Below is a block of entries; repeat exactly the lines starting at the line that contains "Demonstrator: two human" and ending at the line that contains "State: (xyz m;", both included.
----
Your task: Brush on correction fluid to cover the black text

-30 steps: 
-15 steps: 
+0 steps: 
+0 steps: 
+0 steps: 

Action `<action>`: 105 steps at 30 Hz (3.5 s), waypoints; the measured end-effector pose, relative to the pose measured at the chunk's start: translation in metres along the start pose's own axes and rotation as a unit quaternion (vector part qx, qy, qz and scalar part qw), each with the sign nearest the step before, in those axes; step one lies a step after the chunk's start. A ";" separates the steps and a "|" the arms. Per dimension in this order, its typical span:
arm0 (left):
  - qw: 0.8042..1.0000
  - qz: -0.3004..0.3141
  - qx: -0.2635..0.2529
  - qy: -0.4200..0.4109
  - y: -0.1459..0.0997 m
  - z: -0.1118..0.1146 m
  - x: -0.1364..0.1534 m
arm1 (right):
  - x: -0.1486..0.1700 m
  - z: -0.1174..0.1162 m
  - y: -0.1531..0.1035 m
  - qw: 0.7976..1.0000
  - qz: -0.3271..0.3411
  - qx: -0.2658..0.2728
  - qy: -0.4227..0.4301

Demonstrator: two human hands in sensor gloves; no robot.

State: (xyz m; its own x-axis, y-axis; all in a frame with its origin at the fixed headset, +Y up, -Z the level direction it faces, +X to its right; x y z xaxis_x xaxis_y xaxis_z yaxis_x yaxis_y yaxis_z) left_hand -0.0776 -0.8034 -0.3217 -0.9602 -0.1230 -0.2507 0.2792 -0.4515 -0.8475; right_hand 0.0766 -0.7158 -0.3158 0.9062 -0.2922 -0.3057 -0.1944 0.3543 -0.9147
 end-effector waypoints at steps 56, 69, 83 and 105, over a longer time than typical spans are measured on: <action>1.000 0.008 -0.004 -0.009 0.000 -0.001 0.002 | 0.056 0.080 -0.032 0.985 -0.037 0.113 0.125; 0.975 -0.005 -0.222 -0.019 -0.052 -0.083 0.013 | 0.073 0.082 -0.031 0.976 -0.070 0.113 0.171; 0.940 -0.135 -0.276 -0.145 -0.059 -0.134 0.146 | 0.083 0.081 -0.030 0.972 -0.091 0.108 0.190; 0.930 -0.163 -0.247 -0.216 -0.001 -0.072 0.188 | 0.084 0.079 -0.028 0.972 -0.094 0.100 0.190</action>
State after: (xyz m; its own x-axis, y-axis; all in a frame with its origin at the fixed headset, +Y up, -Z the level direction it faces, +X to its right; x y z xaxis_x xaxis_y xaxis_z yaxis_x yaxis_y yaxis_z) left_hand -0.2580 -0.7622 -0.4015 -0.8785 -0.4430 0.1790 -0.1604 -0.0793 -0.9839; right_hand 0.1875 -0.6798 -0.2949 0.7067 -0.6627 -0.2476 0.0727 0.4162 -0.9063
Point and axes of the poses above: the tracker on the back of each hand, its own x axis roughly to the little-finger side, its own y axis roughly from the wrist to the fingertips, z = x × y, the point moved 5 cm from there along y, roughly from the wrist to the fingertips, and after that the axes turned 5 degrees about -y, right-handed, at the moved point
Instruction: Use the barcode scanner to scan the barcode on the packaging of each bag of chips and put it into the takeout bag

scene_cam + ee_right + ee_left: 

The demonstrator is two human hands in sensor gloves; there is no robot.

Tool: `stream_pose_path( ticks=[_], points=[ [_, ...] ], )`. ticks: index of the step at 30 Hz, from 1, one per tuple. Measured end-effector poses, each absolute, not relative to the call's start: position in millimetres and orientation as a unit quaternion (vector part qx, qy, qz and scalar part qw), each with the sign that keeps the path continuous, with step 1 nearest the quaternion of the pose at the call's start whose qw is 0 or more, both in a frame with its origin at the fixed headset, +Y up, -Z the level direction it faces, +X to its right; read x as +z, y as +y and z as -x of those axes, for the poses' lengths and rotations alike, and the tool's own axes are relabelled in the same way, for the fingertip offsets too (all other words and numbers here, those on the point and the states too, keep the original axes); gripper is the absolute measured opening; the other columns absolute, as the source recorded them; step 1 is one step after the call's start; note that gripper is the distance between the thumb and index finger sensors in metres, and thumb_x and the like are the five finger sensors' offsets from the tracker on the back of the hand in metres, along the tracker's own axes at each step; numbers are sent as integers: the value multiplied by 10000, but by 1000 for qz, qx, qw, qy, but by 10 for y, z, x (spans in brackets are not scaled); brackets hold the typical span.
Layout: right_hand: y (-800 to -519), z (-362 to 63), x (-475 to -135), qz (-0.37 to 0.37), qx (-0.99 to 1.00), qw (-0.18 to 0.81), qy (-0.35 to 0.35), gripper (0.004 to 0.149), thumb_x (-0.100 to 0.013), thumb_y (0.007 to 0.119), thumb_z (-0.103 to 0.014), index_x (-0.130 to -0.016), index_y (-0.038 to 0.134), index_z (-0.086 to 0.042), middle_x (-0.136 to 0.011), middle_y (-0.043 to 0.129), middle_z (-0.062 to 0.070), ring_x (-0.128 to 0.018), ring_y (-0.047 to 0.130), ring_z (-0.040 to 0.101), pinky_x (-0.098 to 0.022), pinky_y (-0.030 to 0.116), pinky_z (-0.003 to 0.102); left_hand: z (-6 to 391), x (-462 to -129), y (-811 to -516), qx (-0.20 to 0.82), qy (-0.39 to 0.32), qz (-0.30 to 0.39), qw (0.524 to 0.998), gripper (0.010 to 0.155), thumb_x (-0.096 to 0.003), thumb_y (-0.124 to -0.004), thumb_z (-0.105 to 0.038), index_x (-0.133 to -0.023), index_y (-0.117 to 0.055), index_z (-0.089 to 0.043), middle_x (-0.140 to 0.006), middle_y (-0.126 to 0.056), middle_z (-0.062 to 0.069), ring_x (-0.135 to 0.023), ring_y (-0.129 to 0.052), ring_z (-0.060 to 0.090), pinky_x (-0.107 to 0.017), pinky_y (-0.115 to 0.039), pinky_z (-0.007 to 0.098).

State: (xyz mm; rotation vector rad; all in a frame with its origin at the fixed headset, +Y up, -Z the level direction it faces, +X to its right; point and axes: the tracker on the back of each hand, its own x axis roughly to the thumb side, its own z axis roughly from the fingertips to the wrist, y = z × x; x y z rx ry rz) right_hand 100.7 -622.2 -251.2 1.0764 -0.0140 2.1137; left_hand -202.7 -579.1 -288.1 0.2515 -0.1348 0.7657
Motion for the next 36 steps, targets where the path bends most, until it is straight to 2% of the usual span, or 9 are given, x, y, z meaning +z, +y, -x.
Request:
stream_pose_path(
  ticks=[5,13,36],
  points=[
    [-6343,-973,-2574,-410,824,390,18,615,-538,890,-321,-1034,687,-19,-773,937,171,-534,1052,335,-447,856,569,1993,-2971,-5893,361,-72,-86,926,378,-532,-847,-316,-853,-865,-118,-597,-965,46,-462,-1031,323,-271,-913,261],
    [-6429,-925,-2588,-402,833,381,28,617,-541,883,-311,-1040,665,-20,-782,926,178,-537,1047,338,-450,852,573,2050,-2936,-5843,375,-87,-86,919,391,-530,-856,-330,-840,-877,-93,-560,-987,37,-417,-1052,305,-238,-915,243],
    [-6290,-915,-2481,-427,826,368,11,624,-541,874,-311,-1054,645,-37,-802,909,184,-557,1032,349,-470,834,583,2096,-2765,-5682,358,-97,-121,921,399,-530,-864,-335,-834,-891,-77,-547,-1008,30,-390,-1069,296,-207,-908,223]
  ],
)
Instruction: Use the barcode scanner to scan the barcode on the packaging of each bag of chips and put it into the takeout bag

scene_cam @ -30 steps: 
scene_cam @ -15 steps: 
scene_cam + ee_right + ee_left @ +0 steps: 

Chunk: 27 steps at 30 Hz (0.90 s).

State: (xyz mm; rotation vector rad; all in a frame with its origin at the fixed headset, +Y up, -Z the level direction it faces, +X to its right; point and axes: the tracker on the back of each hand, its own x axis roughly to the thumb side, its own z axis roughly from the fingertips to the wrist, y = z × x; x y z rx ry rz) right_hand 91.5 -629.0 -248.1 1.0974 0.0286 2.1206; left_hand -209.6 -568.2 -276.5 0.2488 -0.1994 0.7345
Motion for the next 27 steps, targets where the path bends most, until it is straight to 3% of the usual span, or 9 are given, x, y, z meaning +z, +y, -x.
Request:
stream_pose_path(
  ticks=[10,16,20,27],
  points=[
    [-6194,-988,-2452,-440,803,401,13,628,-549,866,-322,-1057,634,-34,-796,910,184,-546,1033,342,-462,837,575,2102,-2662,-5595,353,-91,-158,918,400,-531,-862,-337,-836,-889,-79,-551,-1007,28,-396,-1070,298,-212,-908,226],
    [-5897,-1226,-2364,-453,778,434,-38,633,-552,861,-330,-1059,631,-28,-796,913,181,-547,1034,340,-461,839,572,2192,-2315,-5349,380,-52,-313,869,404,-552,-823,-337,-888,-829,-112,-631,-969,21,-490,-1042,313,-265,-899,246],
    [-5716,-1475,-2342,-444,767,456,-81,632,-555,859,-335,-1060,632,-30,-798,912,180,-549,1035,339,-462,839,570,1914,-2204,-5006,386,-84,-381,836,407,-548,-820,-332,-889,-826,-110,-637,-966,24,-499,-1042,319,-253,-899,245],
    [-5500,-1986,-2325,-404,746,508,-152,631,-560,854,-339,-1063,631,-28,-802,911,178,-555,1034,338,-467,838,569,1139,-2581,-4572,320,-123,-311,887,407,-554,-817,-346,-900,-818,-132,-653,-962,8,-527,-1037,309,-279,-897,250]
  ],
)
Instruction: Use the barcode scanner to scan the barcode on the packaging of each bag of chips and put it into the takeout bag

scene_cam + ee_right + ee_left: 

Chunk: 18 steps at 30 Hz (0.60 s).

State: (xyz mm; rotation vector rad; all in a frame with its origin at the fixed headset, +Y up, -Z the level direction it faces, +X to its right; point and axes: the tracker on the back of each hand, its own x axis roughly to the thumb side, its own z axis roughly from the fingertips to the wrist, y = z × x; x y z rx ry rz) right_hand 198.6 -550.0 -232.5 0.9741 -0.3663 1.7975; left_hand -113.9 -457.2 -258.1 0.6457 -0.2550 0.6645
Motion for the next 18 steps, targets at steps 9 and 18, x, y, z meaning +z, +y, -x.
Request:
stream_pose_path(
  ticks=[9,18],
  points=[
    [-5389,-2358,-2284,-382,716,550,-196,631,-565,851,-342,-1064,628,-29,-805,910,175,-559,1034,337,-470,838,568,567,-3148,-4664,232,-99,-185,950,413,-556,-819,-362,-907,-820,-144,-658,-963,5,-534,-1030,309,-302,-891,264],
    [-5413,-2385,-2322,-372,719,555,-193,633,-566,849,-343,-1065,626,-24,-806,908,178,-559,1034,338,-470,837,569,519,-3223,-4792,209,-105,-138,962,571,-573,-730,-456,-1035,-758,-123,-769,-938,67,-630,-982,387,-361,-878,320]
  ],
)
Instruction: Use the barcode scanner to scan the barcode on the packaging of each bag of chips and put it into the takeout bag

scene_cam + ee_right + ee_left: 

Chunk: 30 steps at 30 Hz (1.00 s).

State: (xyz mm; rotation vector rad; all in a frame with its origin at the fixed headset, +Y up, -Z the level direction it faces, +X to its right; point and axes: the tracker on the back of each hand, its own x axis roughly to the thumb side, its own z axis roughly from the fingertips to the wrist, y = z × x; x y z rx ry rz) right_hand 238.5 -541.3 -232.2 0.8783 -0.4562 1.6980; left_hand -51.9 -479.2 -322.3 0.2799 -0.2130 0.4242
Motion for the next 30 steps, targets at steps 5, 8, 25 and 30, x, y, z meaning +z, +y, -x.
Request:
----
■ EXERCISE ANSWER ■
Demonstrator: two human hands in sensor gloves; no robot.

State: (xyz m; its own x-axis, y-axis; all in a frame with its origin at the fixed headset, +Y up, -Z the level direction it faces, +X to its right; x y z xaxis_x xaxis_y xaxis_z yaxis_x yaxis_y yaxis_z) left_hand -0.0776 -0.8034 -0.3217 -0.9602 -0.1230 -0.2507 0.2792 -0.4515 -0.8475; right_hand 0.0766 -0.7158 -0.3158 0.9062 -0.2922 -0.3057 -0.1944 0.3543 -0.9147

The output requires no additions.